Aga Khan unveils plans for London-based Islamic institute

October 27, 2000

An Institute of Islamic Civilisations is to be launched by the Karachi-based Aga Khan University as its first significant international initiative.

The institute, which will be sited in London, aims to "engender a critical humanistic approach to the study of Islamic civilisations", said the Aga Khan, spiritual leader of the world's Ismaeli Muslims.

Initial activities will include indexing and creating an electronic archive of published works on Islamic civilisations in various languages. It will also sponsor thematic research in fields that have so far escaped academic attention, as well as provide full and part-time academic programmes.

Plans to set up the institute surfaced in the early 1990s, when prejudice against Islam, in the face of the spread of fundamentalism, was at its height. At that time, the Aga Khan recalled the role of Islamic scholars in developing medieval universities from Cairo to Andalusia.

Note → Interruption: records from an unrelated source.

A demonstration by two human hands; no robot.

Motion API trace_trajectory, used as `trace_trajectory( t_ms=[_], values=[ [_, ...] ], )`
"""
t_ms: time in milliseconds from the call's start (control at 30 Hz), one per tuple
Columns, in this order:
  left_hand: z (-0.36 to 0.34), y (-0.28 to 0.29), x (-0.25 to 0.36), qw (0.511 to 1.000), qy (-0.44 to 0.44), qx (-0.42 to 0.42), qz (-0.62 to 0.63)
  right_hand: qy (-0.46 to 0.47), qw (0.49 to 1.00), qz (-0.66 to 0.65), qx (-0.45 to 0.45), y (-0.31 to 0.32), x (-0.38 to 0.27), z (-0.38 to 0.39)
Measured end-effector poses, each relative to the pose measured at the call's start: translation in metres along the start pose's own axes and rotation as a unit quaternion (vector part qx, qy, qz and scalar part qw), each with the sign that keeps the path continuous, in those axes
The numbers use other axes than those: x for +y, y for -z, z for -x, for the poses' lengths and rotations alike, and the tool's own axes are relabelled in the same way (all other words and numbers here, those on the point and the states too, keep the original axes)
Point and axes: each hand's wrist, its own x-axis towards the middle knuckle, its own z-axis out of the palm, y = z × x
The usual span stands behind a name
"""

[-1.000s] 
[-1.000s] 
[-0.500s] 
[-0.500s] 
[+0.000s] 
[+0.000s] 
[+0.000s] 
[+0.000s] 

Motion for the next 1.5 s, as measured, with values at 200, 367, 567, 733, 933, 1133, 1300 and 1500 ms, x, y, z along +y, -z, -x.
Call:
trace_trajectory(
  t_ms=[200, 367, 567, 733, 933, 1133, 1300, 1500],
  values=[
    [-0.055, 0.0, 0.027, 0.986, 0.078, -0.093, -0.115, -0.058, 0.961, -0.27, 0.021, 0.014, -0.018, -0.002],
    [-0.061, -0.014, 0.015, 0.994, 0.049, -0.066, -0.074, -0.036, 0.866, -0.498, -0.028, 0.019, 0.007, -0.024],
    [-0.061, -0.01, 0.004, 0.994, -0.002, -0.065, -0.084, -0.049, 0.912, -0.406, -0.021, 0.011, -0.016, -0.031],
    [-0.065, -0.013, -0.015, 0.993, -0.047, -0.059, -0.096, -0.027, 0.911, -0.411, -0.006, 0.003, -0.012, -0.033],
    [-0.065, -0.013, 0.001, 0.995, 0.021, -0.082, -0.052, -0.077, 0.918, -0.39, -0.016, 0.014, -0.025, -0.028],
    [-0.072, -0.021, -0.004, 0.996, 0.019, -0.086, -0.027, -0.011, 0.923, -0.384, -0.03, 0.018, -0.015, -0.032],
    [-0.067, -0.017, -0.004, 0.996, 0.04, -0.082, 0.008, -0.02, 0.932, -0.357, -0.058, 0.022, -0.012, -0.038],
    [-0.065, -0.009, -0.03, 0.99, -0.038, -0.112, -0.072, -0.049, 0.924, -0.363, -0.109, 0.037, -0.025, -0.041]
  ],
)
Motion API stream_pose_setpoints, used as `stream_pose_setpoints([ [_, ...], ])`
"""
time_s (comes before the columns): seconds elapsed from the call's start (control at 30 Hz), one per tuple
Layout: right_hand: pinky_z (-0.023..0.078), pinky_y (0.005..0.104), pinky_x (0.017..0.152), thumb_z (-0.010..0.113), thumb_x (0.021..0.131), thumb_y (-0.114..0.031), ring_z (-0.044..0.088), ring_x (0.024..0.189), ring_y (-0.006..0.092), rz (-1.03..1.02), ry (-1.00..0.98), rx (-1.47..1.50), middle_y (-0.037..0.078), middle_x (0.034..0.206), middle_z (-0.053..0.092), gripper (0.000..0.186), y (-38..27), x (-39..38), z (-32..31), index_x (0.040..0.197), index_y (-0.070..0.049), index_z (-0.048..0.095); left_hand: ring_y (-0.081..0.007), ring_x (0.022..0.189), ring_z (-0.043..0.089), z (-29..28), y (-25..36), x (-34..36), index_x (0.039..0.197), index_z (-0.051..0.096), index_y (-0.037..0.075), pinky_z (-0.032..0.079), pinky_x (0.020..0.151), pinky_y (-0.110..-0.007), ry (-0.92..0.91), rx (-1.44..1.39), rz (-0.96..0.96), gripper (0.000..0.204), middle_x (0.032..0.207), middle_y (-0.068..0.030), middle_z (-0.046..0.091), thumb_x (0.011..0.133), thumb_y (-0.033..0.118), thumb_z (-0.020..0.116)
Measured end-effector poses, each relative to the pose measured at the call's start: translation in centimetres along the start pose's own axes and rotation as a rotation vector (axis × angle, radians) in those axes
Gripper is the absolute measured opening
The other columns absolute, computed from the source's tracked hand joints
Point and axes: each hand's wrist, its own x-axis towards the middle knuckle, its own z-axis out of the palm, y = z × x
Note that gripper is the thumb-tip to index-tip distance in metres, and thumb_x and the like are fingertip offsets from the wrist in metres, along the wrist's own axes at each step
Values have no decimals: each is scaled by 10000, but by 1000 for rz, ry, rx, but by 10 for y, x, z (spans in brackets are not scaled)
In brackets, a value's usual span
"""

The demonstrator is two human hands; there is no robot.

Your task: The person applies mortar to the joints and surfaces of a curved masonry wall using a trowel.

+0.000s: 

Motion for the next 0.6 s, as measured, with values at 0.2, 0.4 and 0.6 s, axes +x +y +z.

A commission set up to examine how the university should develop over the next 25 years recommended siting the institute in a western capital. It said this should be a priority in the Pakistan-based institution's international expansion plans, which include outposts in Canada, East Africa and a "sibling" University of Central Asia in the Pamirs.

Opened in 1984 with an endowment from its namesake, the private Aga Khan University quickly established itself as a teaching hospital, offering first-world health care in a third-world country. It also pioneered degree-level nursing education in Pakistan and has launched a schools-based in-service teacher education programme to improve standards in the country's schools.